TASK INSTRUCTIONS: Your response should consist of the lines below, printed exactly.

SUPPLIED DATA:
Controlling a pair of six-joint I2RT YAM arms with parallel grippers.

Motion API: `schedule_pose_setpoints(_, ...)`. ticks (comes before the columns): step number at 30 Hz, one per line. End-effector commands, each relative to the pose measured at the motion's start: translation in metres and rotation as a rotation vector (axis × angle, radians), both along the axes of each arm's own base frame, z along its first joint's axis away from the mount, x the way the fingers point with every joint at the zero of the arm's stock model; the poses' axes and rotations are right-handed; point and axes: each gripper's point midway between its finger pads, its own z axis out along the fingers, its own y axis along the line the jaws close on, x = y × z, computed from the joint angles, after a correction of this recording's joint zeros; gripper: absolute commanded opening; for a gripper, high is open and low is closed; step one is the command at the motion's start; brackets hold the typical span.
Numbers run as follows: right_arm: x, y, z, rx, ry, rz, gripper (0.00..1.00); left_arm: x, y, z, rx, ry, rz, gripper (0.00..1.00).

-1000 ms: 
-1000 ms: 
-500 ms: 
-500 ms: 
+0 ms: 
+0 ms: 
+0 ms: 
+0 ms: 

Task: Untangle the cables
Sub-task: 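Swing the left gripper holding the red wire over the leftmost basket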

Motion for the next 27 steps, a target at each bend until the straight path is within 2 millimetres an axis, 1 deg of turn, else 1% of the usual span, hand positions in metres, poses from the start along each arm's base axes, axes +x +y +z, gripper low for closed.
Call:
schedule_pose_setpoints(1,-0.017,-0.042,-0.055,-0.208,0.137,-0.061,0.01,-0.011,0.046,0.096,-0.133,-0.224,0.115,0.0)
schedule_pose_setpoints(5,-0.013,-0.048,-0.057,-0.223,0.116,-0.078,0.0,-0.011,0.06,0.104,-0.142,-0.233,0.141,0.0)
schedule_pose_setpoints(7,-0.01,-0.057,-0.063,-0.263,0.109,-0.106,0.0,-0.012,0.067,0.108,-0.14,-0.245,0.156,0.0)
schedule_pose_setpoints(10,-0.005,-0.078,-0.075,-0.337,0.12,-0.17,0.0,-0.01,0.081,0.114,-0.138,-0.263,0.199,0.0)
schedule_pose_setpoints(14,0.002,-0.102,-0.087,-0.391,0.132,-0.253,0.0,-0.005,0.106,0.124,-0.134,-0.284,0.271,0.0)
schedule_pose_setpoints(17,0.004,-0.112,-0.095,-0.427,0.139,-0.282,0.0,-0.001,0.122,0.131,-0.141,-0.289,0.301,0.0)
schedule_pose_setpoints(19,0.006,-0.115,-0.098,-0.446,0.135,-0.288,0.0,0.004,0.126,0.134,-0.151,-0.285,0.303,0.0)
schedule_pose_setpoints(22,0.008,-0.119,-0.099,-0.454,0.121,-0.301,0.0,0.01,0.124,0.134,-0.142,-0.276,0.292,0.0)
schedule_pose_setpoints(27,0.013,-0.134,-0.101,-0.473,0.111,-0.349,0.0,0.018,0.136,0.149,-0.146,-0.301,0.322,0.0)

ANSWER BOX:
Controlling a pair of six-joint I2RT YAM arms with parallel grippers.

Motion API: `schedule_pose_setpoints(_, ...)`. ticks (comes before the columns): step number at 30 Hz, one per line. End-effector commands, each relative to the pose measured at the motion's start: translation in metres and rotation as a rotation vector (axis × angle, radians), both along the axes of each arm's own base frame, z along its first joint's axis away from the mount, x the way the fingers point with every joint at the zero of the arm's stock model; the poses' axes and rotations are right-handed; point and axes: each gripper's point midway between its finger pads, its own z axis out along the fingers, its own y axis along the line the jaws close on, x = y × z, computed from the joint angles, after a correction of this recording's joint zeros; gripper: absolute commanded opening; for a gripper, high is open and low is closed; step one is the command at the motion's start; brackets hold the typical span.
Numbers run as follows: right_arm: x, y, z, rx, ry, rz, gripper (0.00..1.00); left_arm: x, y, z, rx, ry, rz, gripper (0.00..1.00).

-1000 ms: 
-1000 ms: 
-500 ms: 
-500 ms: 
+0 ms: 
+0 ms: 
+0 ms: 
+0 ms: 

Task: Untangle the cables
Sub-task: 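Swing the left gripper holding the red wire over the leftmost basket
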
Motion for the next 27 steps, a target at each bend until the straight path is within 2 millimetres an axis, 1 deg of turn, else 1% of the usual span, hand positions in metres, poses from the start along each arm's base axes, axes +x +y +z, gripper low for closed.
Call:
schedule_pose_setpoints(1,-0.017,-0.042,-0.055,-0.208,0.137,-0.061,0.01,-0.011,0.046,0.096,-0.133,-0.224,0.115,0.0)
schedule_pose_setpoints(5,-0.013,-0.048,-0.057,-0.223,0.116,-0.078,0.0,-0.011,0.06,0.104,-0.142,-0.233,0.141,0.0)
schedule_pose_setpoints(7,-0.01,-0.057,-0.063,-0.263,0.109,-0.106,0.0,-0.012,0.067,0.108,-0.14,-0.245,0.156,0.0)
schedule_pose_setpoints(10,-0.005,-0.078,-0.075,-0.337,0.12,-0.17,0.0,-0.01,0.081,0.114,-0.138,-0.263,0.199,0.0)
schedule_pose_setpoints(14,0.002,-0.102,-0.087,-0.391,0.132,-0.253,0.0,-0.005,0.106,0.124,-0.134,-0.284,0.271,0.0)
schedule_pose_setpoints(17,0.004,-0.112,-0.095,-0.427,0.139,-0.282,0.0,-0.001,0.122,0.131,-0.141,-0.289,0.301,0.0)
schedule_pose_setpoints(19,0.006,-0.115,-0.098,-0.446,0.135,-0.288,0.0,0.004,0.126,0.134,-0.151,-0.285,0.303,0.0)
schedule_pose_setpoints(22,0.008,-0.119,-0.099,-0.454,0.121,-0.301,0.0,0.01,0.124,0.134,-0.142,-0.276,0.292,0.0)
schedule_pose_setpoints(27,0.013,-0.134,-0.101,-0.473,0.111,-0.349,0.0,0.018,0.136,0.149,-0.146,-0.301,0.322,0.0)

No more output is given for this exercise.